--- EXERCISE OBJECTIVE ---
Exact reproduction required: the lines below from the line with "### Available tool" to the line with "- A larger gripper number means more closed", both ends included, and no others.

DATA SECTION section start

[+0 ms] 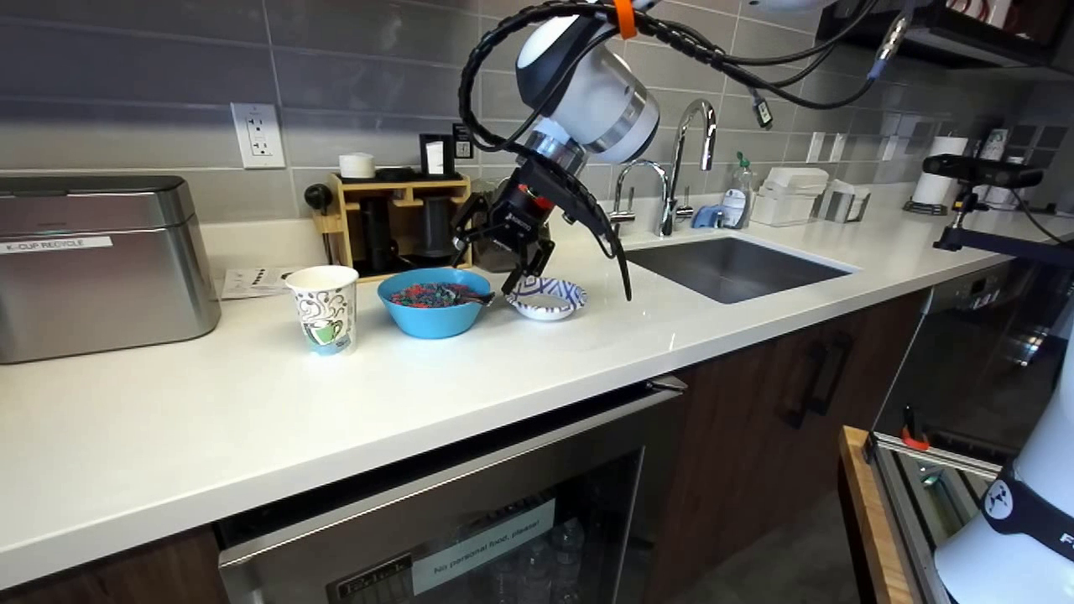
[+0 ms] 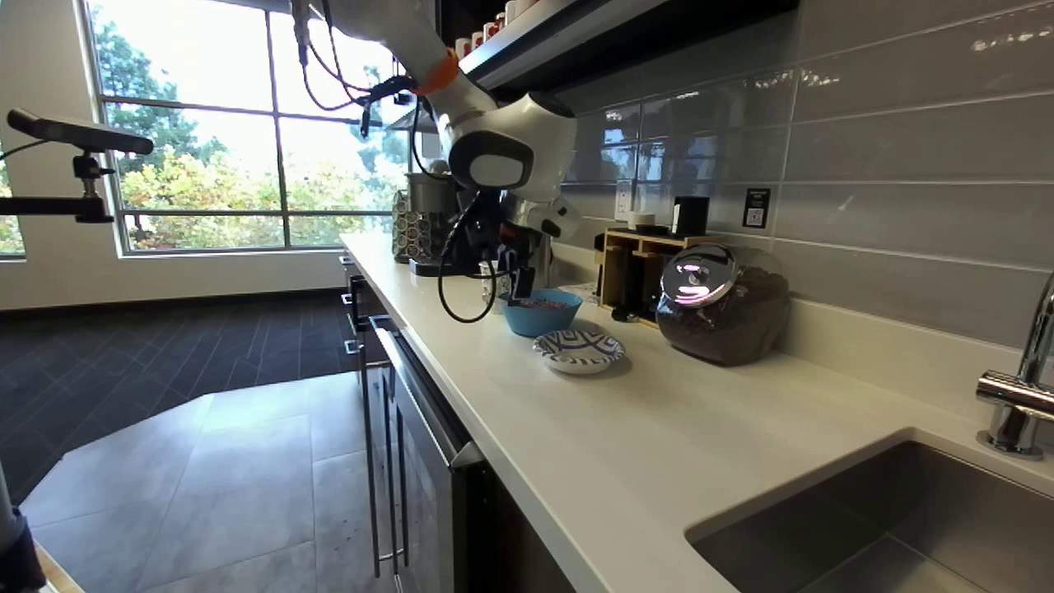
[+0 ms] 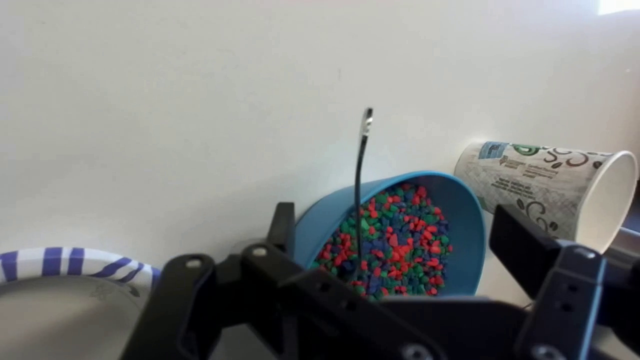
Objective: Put some of the contents of the blue blow onto the white plate using the silver spoon
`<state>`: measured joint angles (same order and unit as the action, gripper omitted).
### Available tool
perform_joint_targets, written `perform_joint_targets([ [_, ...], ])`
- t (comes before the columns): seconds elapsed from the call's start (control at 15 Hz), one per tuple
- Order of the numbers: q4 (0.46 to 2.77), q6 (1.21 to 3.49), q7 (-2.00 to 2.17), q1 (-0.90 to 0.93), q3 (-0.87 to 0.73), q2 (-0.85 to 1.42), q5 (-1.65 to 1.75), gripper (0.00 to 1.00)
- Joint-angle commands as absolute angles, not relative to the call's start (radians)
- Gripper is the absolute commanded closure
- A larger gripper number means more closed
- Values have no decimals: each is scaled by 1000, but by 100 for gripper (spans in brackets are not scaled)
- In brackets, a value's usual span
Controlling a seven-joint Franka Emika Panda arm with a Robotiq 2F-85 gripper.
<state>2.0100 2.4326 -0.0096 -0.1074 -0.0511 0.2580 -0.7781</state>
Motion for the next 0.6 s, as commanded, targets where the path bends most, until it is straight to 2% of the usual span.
perform_joint_targets([
  [0.0, 1949, 2390, -97, -145, -26, 324, -878, 6],
  [0.07, 1941, 2380, -112, -150, -23, 336, -898, 9],
  [0.13, 1933, 2368, -116, -154, -23, 347, -908, 17],
  [0.2, 1927, 2360, -119, -155, -24, 355, -914, 21],
  [0.27, 1919, 2345, -122, -159, -25, 364, -920, 29],
  [0.33, 1914, 2332, -118, -159, -28, 369, -918, 41],
  [0.53, 1898, 2260, -84, -163, -36, 382, -895, 67],
])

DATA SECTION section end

--- SOLUTION TO THE EXERCISE ---
### Available tool
perform_joint_targets, written `perform_joint_targets([ [_, ...], ])`
- t (comes before the columns): seconds elapsed from the call's start (control at 15 Hz), one per tuple
- Order of the numbers: q4 (0.46 to 2.77), q6 (1.21 to 3.49), q7 (-2.00 to 2.17), q1 (-0.90 to 0.93), q3 (-0.87 to 0.73), q2 (-0.85 to 1.42), q5 (-1.65 to 1.75), gripper (0.00 to 1.00)
- Joint-angle commands as absolute angles, not relative to the call's start (radians)
- Gripper is the absolute commanded closure
- A larger gripper number means more closed

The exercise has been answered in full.